В самом деле, сцена несколько обновилась с появлением камеристки Лизетт, держащей нитку крупного белоснежного жемчуга на алой бархатной подушке. На лице девушки было написано неодобрение, которое она явно стремилась донести до своей госпожи, но тщетно.
Дыхание Роланда щекотало ухо Элинор.
— Если кто-то сейчас попробует спасти этот великолепный жемчуг, она закрутится, как неистовый дервиш, — сказал он.
— Что такое дервиш?
— Священный монстр, который терроризирует бедное население Индии или Ирана.
— Мы должны помешать ей, — сказала Элинор.

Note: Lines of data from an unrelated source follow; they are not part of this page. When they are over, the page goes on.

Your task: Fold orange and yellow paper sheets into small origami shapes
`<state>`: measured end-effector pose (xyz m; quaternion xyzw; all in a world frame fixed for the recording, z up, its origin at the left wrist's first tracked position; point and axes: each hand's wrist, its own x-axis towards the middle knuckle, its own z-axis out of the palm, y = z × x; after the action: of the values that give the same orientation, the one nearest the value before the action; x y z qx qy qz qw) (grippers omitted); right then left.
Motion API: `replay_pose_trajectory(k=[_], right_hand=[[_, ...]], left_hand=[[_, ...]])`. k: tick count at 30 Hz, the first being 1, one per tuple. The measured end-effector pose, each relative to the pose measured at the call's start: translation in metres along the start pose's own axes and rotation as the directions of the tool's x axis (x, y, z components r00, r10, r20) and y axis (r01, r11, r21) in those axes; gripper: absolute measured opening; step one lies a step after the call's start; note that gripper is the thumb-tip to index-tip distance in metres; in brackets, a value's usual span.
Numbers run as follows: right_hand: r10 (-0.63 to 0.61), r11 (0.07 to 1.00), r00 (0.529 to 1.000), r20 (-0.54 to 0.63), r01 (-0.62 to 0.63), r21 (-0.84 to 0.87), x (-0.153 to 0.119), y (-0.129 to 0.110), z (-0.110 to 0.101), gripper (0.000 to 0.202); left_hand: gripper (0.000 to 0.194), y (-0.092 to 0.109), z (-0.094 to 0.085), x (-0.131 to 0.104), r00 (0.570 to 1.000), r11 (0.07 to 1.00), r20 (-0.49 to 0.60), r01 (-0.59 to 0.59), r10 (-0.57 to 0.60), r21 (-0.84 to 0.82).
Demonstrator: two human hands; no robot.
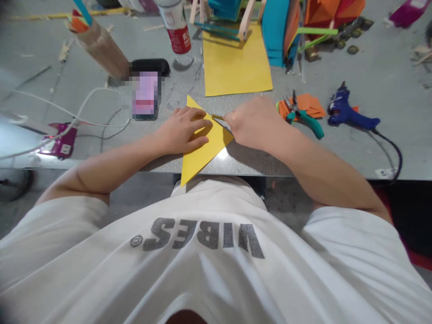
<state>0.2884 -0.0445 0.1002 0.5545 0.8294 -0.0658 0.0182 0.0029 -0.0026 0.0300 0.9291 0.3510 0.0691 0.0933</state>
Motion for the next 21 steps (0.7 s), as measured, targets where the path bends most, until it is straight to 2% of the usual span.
replay_pose_trajectory(k=[2, 4, 11, 16, 19, 21], right_hand=[[-0.010, 0.992, 0.997, 0.078, 0.020, -0.126, -0.002, -0.005, -0.006, 0.052], [-0.004, 0.986, 0.995, 0.104, 0.021, -0.167, -0.003, -0.009, -0.010, 0.051], [-0.031, 0.992, 0.998, 0.060, 0.038, -0.122, -0.002, 0.000, -0.005, 0.055], [0.014, 0.998, 1.000, -0.020, -0.015, -0.060, 0.002, 0.005, 0.001, 0.067], [0.057, 0.997, 0.997, -0.058, -0.060, -0.045, 0.006, 0.004, 0.002, 0.065], [0.099, 0.991, 0.995, -0.031, -0.101, -0.092, 0.010, 0.004, 0.002, 0.059]], left_hand=[[0.051, -0.001, 0.001, 0.000, 1.000, 1.000, -0.012, -0.006, 0.006, -0.003], [0.049, -0.002, 0.001, -0.001, 1.000, 1.000, -0.015, -0.007, 0.007, -0.004], [0.050, -0.001, -0.004, -0.002, 1.000, 1.000, 0.019, 0.004, -0.005, 0.013], [0.051, -0.001, -0.004, -0.001, 1.000, 1.000, 0.018, 0.007, -0.008, 0.003], [0.052, -0.002, -0.004, -0.001, 1.000, 1.000, 0.022, 0.005, -0.005, -0.007], [0.051, -0.004, -0.004, -0.001, 1.000, 1.000, 0.015, 0.008, -0.008, -0.017]])
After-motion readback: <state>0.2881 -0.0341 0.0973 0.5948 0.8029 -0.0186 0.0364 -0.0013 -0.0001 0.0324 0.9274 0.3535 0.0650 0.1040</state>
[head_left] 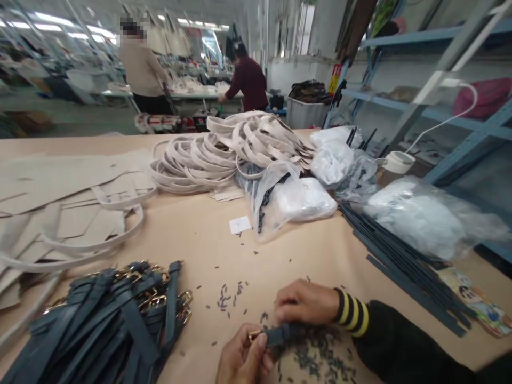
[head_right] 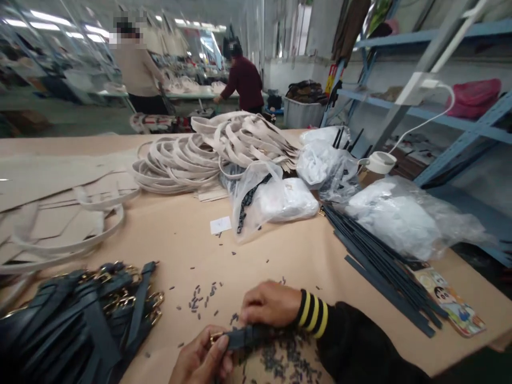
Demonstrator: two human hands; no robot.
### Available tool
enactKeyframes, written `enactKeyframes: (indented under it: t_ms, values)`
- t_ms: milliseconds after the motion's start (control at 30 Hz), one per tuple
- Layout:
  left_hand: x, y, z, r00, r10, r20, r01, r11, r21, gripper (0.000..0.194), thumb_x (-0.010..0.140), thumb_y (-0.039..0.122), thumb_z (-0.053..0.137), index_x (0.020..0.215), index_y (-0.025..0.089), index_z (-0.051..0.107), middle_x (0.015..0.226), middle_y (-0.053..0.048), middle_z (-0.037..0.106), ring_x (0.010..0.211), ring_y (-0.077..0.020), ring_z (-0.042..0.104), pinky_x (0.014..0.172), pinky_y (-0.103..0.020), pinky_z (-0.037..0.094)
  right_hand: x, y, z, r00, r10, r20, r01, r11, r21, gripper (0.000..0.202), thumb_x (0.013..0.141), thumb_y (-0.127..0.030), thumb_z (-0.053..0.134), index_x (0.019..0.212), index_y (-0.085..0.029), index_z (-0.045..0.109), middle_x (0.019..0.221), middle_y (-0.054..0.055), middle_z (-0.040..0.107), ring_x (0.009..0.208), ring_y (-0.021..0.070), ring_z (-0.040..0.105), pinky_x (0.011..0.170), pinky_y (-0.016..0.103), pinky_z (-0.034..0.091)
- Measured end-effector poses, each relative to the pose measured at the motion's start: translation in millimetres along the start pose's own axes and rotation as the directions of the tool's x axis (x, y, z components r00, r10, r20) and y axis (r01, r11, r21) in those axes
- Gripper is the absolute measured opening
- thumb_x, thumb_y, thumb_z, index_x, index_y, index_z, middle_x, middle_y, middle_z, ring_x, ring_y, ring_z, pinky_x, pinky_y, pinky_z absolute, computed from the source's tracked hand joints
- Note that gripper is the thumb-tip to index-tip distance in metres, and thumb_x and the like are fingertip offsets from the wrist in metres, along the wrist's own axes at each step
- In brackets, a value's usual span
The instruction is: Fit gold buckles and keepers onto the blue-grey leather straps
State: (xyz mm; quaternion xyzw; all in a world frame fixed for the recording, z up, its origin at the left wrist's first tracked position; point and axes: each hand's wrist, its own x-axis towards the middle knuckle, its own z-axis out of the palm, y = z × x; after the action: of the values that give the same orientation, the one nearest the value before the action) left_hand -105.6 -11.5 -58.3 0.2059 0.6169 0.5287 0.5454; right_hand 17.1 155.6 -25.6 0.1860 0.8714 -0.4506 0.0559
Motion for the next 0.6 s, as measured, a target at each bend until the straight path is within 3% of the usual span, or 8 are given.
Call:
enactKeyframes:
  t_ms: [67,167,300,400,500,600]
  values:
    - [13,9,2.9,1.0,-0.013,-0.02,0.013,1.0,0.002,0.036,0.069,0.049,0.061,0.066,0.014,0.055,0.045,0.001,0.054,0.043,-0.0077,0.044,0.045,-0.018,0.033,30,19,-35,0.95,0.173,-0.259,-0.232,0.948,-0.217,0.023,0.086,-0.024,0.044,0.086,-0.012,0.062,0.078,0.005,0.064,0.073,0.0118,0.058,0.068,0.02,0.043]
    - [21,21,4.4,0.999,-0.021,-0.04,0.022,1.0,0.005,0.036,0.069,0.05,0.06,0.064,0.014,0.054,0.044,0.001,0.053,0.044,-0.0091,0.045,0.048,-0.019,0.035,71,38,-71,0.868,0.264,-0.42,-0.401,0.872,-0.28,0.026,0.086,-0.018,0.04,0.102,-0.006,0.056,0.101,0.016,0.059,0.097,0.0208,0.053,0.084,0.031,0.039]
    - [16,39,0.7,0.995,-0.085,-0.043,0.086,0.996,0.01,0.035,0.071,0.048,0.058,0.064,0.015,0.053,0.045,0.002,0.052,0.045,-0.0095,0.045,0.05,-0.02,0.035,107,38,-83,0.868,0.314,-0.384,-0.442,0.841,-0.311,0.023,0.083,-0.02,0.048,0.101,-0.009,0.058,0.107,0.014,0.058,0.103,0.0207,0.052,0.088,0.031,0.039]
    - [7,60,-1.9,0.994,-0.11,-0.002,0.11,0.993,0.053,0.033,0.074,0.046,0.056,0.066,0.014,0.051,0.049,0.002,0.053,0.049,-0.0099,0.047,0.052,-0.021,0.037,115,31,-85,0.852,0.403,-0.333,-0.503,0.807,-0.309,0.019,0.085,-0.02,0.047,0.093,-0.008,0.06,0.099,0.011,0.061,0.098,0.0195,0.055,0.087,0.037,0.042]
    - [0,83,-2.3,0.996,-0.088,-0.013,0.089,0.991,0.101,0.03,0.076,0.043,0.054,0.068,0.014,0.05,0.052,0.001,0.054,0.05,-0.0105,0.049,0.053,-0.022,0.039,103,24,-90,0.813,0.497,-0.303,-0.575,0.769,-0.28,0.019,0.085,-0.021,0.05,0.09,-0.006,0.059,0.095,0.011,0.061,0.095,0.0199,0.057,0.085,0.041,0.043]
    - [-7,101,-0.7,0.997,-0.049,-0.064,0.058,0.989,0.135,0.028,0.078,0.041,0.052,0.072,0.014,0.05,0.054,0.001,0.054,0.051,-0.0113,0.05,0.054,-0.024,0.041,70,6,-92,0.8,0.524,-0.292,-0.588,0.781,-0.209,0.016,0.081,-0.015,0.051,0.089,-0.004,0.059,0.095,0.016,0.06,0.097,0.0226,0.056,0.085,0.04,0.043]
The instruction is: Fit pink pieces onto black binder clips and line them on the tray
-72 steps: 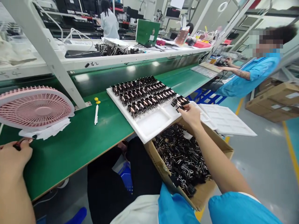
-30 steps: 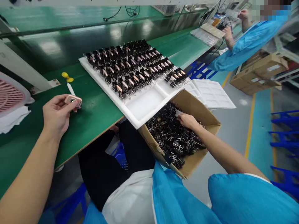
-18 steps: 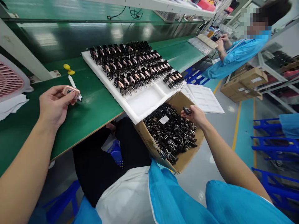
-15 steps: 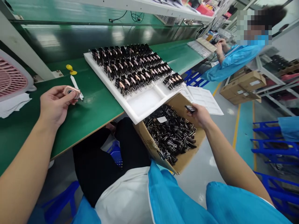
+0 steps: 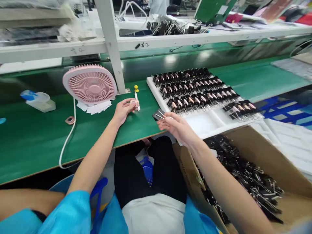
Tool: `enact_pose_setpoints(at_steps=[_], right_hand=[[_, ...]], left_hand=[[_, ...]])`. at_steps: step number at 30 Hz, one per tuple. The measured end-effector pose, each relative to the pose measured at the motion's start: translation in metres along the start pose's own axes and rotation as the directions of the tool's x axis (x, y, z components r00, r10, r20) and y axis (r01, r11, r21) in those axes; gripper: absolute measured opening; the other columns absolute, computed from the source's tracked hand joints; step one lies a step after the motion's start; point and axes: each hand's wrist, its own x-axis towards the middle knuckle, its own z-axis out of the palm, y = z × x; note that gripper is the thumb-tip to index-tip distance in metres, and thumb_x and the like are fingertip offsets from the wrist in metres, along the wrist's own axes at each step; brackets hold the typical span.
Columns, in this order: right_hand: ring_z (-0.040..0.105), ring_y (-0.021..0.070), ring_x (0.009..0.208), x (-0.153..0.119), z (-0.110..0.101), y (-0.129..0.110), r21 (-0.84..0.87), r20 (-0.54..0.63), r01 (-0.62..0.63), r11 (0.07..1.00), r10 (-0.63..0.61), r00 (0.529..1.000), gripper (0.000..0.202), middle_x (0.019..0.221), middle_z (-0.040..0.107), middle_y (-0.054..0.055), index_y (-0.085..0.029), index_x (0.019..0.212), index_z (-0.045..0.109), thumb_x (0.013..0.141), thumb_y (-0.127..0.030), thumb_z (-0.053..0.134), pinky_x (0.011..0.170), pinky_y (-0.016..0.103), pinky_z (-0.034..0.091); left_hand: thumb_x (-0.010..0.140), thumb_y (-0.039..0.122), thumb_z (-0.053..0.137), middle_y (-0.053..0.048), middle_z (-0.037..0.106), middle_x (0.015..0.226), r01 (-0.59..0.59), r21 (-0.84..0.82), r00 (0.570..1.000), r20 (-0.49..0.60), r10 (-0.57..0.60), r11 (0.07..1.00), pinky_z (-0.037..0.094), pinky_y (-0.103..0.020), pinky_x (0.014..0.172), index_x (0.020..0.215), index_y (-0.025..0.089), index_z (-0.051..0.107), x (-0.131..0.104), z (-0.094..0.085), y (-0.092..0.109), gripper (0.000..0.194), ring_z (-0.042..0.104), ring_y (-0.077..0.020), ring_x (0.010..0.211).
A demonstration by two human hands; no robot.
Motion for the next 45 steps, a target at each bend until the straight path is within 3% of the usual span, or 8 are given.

— Это невозможно. Она явно хочет поразить воображение бедняжки Вильерса, который, похоже, у нее на крючке. Лишь бы он с него не сорвался — мой брат в этом случае получает свободу. Так что я заинтересованное лицо.
— Вильерс не женится на ней, — заявила Элинор.
— О нет, я очень на это надеюсь! Она ведь красавица, вы не станете этого отрицать. И весьма приятна в общении, особенно с тем, кого желает завлечь.
Герцогиня быстро сообразила, что сейчас последует. Покраснев до корней волос, она отодвинула чашку с чаем.
— Насколько я понимаю, вы решили истолочь этот редкий по красоте жемчуг в порошок? — спросила она заунывным голосом.
— Именно так, — ответила Лизетт. — Мы хотим проверить, насколько он тверд. Вильерс считает, что он раскрошится под башмаком. Роланду это, впрочем, не важно.
Блаженно улыбаясь, она протянула руку за жемчугом.
— Я не допущу этого, — заявила герцогиня. — Этот жемчуг носила твоя мать, это память о ней.
Лизетт растерянно моргнула.
— Мама умерла, ей теперь все равно, что я сделаю с ее украшением.
— Память о ней еще жива, — сказала герцогиня.
— Но это мой жемчуг, — возразила Лизетт, чуть не плача. Элинор подскочила к ней:
— Ты не должна обижаться на мою мать, я тоже хочу, чтобы твой жемчуг остался цел.
— Не становись мне поперек дороги! — вскричала она. — Вы обе, ты и твоя мать, не мешайте мне!
Выступив вперед, Вильерс положил руку на плечо Лизетт, которая мгновенно затихла.
— Ее светлость не понимает, — спокойно произнес он, — я вас понимаю. Когда моя мать умерла, мне безумно хотелось избавиться от всех ее вещей — платьев, шарфов, даже драгоценностей.
Лизетт молча слушала. Бешенство в ее глазах сменилось печалью.
— Я потеряла мою мать, — прошептала она.
Элинор вернулась на свое место рядом с Роландом.
— Кажется, наступает музыкальный час, — прошептал он.
— Что? — переспросила Элинор, с ненавистью глядя на то, как золотые кудри Лизетт оплетают плечи Вильерса. «Сколько раз мне еще придется наблюдать этот повторяющийся кошмар, эти их объятия?» — спросила она себя. Неужели не довольно той, утренней сцены?